Task to carry out =
All of the data should be reproduced word for word, though its pictures must be omitted.

Given material =
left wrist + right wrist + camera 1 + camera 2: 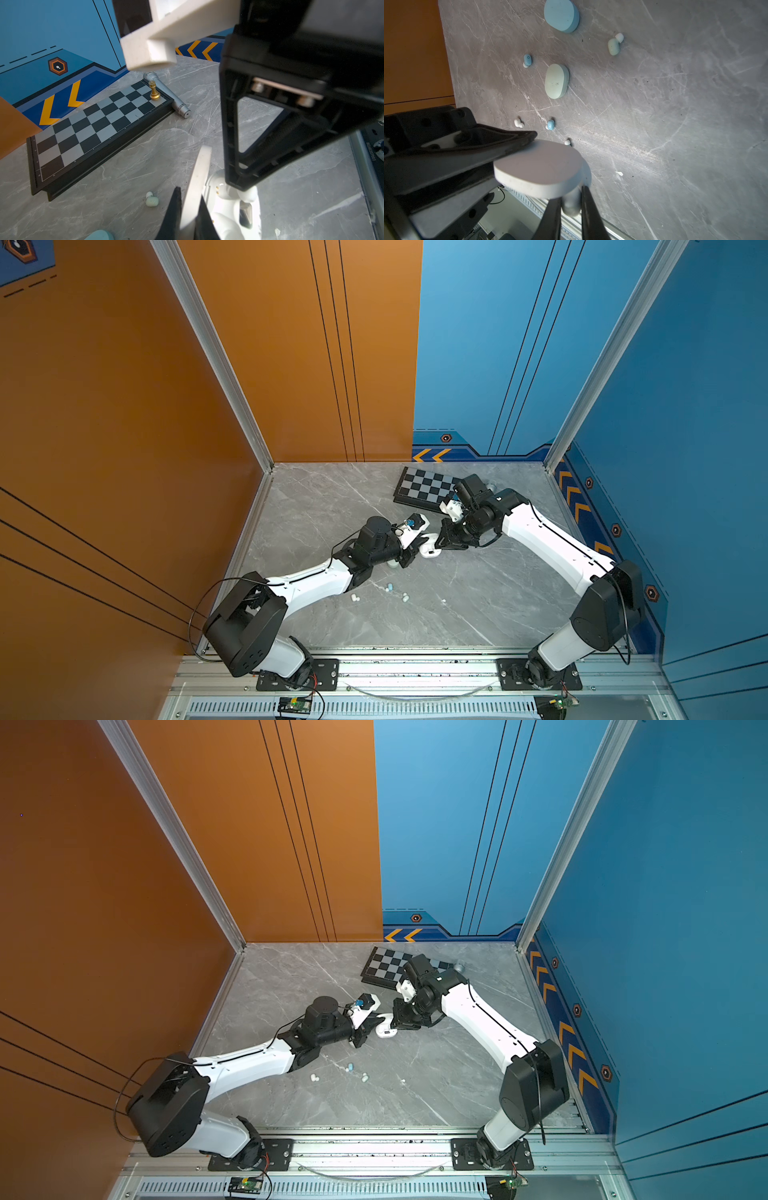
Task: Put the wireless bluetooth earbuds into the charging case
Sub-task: 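Press the earbud down into the case slot while the left gripper holds the case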
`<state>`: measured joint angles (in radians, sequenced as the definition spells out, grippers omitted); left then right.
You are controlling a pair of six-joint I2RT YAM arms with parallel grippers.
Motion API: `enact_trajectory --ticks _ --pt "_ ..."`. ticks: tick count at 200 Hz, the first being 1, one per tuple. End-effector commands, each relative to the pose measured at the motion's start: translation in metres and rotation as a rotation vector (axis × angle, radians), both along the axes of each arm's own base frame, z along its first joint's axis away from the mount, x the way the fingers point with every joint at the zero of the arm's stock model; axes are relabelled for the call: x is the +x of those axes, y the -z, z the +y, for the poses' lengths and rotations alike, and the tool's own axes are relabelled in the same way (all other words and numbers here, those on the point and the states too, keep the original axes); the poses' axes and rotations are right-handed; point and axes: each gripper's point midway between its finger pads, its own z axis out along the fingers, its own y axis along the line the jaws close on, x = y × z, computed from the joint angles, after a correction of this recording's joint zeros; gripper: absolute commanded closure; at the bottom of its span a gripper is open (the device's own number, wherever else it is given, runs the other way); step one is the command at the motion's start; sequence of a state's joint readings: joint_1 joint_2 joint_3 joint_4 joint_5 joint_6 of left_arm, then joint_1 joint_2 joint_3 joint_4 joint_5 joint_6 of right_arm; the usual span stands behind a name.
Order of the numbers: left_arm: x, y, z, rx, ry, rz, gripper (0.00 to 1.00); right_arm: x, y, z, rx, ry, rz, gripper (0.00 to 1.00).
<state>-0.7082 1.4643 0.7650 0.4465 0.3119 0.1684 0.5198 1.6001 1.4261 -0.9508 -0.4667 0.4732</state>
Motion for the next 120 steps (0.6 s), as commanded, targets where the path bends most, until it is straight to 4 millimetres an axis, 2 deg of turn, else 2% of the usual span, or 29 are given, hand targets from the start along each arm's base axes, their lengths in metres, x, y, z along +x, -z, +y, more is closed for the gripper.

Output below =
left wrist + right wrist + camera 1 + camera 2: 
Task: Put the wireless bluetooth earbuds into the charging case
Sub-task: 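Press the earbud down into the case slot while the left gripper holds the case
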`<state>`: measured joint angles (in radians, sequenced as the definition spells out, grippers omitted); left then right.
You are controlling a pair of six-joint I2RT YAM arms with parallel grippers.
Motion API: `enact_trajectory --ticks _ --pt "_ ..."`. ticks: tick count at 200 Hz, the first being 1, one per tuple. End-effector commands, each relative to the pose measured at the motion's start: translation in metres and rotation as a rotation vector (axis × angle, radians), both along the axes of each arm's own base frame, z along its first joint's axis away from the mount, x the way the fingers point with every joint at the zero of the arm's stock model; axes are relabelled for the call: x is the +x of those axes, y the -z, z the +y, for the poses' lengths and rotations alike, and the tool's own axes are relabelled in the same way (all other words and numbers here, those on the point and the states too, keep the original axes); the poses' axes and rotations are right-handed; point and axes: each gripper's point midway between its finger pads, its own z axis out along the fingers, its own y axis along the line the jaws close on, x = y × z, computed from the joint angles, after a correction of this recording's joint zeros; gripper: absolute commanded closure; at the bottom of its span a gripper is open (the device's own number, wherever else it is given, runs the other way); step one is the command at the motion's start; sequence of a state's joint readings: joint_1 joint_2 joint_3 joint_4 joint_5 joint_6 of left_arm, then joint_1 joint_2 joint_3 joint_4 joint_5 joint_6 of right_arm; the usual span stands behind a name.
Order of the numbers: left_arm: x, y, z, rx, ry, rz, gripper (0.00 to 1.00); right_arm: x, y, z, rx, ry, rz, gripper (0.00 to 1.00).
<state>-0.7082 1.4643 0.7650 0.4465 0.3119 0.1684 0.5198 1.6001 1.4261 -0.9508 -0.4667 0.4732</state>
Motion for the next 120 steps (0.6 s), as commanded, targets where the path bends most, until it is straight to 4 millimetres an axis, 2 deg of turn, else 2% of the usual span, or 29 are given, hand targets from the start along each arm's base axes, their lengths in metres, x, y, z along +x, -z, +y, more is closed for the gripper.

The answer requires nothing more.